Any images in the material are to be dropped while every line is retyped exactly.

Top of COLLECTED MATERIAL

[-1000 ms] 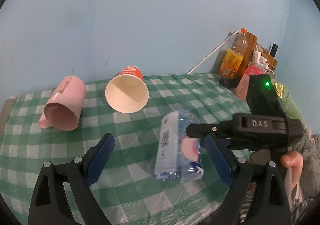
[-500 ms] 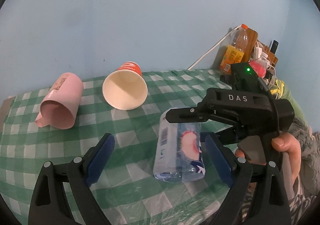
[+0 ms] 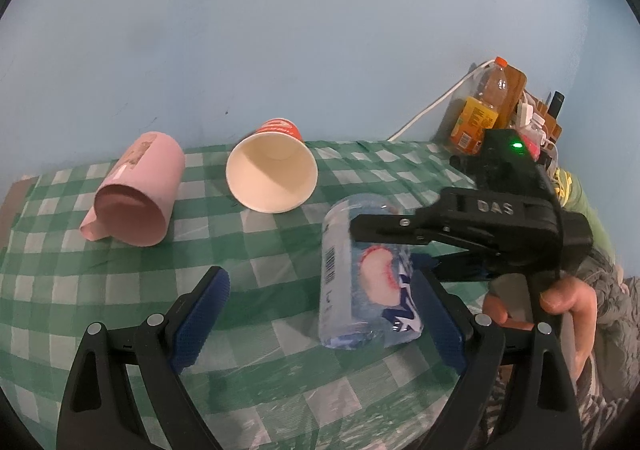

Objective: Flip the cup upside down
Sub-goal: 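Lift the clear cup with the right tool and turn its base upward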

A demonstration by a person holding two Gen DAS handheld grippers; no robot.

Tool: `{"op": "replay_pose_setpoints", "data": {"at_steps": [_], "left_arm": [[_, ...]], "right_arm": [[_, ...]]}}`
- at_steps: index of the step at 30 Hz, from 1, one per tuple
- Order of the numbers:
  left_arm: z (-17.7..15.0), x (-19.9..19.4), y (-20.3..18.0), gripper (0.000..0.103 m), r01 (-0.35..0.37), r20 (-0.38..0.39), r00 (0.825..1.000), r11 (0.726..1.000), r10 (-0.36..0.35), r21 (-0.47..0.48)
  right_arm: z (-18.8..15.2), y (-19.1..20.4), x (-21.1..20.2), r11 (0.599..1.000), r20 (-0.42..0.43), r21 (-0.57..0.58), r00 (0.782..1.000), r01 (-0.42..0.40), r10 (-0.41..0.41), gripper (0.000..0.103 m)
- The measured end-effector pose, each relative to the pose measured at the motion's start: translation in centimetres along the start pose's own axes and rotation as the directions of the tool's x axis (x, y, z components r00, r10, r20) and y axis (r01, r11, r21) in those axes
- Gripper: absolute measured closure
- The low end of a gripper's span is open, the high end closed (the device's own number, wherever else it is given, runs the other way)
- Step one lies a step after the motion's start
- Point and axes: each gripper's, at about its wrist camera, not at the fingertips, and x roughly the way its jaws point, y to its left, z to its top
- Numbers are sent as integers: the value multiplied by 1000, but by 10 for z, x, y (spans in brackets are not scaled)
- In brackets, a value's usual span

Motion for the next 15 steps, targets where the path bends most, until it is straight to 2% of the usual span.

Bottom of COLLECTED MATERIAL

**COMPLETED TASK**:
[-1000 ms] 
[-500 ms] 
[+0 ms] 

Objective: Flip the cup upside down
Sub-goal: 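Lift the clear cup with the right tool and turn its base upward
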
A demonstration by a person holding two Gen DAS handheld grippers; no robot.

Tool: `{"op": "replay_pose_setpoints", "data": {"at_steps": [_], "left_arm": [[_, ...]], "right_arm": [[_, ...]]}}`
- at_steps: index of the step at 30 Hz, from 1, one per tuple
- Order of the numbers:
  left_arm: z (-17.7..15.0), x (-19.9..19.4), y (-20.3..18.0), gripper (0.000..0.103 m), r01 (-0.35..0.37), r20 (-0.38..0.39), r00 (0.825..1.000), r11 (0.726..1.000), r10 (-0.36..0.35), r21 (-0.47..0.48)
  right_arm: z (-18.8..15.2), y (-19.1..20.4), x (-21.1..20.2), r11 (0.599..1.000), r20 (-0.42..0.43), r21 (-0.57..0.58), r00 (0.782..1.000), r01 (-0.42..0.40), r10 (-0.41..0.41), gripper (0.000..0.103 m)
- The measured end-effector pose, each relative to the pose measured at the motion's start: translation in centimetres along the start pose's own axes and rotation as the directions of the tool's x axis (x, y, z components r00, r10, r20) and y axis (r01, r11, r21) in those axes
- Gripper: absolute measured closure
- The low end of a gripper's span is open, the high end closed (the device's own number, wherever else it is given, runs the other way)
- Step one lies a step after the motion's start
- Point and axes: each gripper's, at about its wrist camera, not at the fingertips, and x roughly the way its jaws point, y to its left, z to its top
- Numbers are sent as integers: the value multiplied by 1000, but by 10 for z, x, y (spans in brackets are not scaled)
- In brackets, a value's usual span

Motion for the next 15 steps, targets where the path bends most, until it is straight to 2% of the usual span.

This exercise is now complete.